# [Raw data]
== Segment start ==

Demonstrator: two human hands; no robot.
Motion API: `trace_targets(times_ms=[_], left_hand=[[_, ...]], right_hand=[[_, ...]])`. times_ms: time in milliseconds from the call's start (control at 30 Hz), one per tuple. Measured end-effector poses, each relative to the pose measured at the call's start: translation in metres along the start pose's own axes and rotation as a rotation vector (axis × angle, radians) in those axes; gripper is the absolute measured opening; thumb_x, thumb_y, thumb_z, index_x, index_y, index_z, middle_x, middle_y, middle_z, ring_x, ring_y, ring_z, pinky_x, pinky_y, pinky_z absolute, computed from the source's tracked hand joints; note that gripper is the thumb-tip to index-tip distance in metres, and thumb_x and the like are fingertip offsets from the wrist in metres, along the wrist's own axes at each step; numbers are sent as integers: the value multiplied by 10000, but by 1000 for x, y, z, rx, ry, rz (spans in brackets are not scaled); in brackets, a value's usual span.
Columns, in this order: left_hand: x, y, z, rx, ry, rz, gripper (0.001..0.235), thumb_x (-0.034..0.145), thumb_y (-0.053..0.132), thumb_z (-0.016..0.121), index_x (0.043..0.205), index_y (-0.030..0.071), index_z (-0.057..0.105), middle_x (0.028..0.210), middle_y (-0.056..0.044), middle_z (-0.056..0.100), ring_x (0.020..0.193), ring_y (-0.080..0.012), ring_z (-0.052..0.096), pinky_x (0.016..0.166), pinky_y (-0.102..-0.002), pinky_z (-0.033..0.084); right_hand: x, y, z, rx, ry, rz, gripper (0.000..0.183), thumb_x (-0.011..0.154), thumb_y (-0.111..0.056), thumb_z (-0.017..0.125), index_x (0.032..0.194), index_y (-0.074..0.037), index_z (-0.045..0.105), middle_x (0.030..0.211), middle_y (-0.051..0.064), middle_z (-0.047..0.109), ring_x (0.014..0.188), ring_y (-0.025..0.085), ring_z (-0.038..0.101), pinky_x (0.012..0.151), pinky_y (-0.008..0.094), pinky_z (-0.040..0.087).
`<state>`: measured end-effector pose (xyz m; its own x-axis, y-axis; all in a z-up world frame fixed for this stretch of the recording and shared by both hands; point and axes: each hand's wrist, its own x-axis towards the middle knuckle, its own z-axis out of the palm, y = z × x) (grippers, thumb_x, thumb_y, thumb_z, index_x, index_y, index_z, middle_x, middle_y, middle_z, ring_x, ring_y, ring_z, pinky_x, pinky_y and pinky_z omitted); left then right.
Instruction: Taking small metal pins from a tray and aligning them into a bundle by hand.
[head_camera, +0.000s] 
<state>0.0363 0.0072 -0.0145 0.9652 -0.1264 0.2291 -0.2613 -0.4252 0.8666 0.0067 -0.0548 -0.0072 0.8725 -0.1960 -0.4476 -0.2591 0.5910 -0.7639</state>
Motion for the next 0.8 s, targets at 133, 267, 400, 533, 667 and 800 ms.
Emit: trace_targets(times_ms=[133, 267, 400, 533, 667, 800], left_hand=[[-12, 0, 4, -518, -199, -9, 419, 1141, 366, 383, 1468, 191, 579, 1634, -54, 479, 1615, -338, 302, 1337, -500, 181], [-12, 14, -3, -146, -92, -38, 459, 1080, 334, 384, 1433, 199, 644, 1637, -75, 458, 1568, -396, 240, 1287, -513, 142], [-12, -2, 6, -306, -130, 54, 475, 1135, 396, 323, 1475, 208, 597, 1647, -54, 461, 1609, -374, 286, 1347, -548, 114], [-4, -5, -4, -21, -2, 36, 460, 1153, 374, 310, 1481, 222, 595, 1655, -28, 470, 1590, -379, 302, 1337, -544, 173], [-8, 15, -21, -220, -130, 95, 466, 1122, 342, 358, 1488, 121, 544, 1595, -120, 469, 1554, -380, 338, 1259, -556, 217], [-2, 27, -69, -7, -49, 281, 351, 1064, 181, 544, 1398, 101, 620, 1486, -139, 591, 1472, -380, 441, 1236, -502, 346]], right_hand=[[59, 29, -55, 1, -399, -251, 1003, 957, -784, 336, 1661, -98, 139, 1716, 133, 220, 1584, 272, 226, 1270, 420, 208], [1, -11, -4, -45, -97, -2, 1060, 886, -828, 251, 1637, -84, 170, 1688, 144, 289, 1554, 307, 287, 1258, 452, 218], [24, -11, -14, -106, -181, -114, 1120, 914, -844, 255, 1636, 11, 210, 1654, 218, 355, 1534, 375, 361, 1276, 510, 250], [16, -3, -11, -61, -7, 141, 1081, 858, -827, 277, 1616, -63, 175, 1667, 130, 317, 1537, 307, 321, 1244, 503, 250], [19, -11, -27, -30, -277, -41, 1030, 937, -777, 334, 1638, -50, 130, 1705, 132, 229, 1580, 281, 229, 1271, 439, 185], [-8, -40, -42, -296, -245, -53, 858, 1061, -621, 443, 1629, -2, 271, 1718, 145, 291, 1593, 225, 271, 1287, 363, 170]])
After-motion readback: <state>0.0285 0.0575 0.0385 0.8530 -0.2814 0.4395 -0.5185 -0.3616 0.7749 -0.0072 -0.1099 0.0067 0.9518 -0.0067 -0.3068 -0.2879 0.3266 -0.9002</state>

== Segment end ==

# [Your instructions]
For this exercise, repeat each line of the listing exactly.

# [Answer area]
Demonstrator: two human hands; no robot.
Motion API: `trace_targets(times_ms=[_], left_hand=[[_, ...]], right_hand=[[_, ...]])`. times_ms: time in milliseconds from the call's start (control at 30 Hz), one per tuple. Measured end-effector poses, each relative to the pose measured at the call's start: translation in metres along the start pose's own axes and rotation as a rotation vector (axis × angle, radians) in those axes; gripper is the absolute measured opening; thumb_x, thumb_y, thumb_z, index_x, index_y, index_z, middle_x, middle_y, middle_z, ring_x, ring_y, ring_z, pinky_x, pinky_y, pinky_z absolute, computed from the source's tracked hand joints; note that gripper is the thumb-tip to index-tip distance in metres, and thumb_x and the like are fingertip offsets from the wrist in metres, along the wrist's own axes at each step; numbers are sent as integers: the value multiplied by 10000, but by 1000 for x, y, z, rx, ry, rz (spans in brackets are not scaled); in brackets, a value's usual span.
Columns, in this order: left_hand: x, y, z, rx, ry, rz, gripper (0.001..0.235), thumb_x (-0.034..0.145), thumb_y (-0.053..0.132), thumb_z (-0.016..0.121), index_x (0.043..0.205), index_y (-0.030..0.071), index_z (-0.057..0.105), middle_x (0.028..0.210), middle_y (-0.056..0.044), middle_z (-0.056..0.100), ring_x (0.020..0.193), ring_y (-0.080..0.012), ring_z (-0.052..0.096), pinky_x (0.016..0.166), pinky_y (-0.102..-0.002), pinky_z (-0.033..0.084); right_hand: x, y, z, rx, ry, rz, gripper (0.000..0.183), thumb_x (-0.011..0.154), thumb_y (-0.111..0.056), thumb_z (-0.017..0.125), index_x (0.032..0.194), index_y (-0.074..0.037), index_z (-0.045..0.105), middle_x (0.030..0.211), middle_y (-0.051..0.064), middle_z (-0.047..0.109), ring_x (0.014..0.188), ring_y (-0.025..0.085), ring_z (-0.038..0.101), pinky_x (0.012..0.151), pinky_y (-0.008..0.094), pinky_z (-0.040..0.087).
`<state>`: measured end-effector pose (xyz m; its own x-axis, y-axis; all in a z-up world frame fixed for this stretch of the recording and shared by both hands; point and axes: each hand's wrist, its own x-axis towards the middle knuckle, its own z-axis out of the palm, y = z × x) (grippers, thumb_x, thumb_y, thumb_z, index_x, index_y, index_z, middle_x, middle_y, middle_z, ring_x, ring_y, ring_z, pinky_x, pinky_y and pinky_z omitted); left then right.
Instruction: Taking small metal pins from a tray and aligning them into a bundle by hand.
[head_camera, +0.000s] 
<state>0.0363 0.0072 -0.0145 0.9652 -0.1264 0.2291 -0.2613 -0.4252 0.8666 0.0067 -0.0548 -0.0072 0.8725 -0.1960 -0.4476 -0.2591 0.5910 -0.7639</state>
Motion for the next 0.8 s, targets at 133, 267, 400, 533, 667 and 800 ms.
Emit: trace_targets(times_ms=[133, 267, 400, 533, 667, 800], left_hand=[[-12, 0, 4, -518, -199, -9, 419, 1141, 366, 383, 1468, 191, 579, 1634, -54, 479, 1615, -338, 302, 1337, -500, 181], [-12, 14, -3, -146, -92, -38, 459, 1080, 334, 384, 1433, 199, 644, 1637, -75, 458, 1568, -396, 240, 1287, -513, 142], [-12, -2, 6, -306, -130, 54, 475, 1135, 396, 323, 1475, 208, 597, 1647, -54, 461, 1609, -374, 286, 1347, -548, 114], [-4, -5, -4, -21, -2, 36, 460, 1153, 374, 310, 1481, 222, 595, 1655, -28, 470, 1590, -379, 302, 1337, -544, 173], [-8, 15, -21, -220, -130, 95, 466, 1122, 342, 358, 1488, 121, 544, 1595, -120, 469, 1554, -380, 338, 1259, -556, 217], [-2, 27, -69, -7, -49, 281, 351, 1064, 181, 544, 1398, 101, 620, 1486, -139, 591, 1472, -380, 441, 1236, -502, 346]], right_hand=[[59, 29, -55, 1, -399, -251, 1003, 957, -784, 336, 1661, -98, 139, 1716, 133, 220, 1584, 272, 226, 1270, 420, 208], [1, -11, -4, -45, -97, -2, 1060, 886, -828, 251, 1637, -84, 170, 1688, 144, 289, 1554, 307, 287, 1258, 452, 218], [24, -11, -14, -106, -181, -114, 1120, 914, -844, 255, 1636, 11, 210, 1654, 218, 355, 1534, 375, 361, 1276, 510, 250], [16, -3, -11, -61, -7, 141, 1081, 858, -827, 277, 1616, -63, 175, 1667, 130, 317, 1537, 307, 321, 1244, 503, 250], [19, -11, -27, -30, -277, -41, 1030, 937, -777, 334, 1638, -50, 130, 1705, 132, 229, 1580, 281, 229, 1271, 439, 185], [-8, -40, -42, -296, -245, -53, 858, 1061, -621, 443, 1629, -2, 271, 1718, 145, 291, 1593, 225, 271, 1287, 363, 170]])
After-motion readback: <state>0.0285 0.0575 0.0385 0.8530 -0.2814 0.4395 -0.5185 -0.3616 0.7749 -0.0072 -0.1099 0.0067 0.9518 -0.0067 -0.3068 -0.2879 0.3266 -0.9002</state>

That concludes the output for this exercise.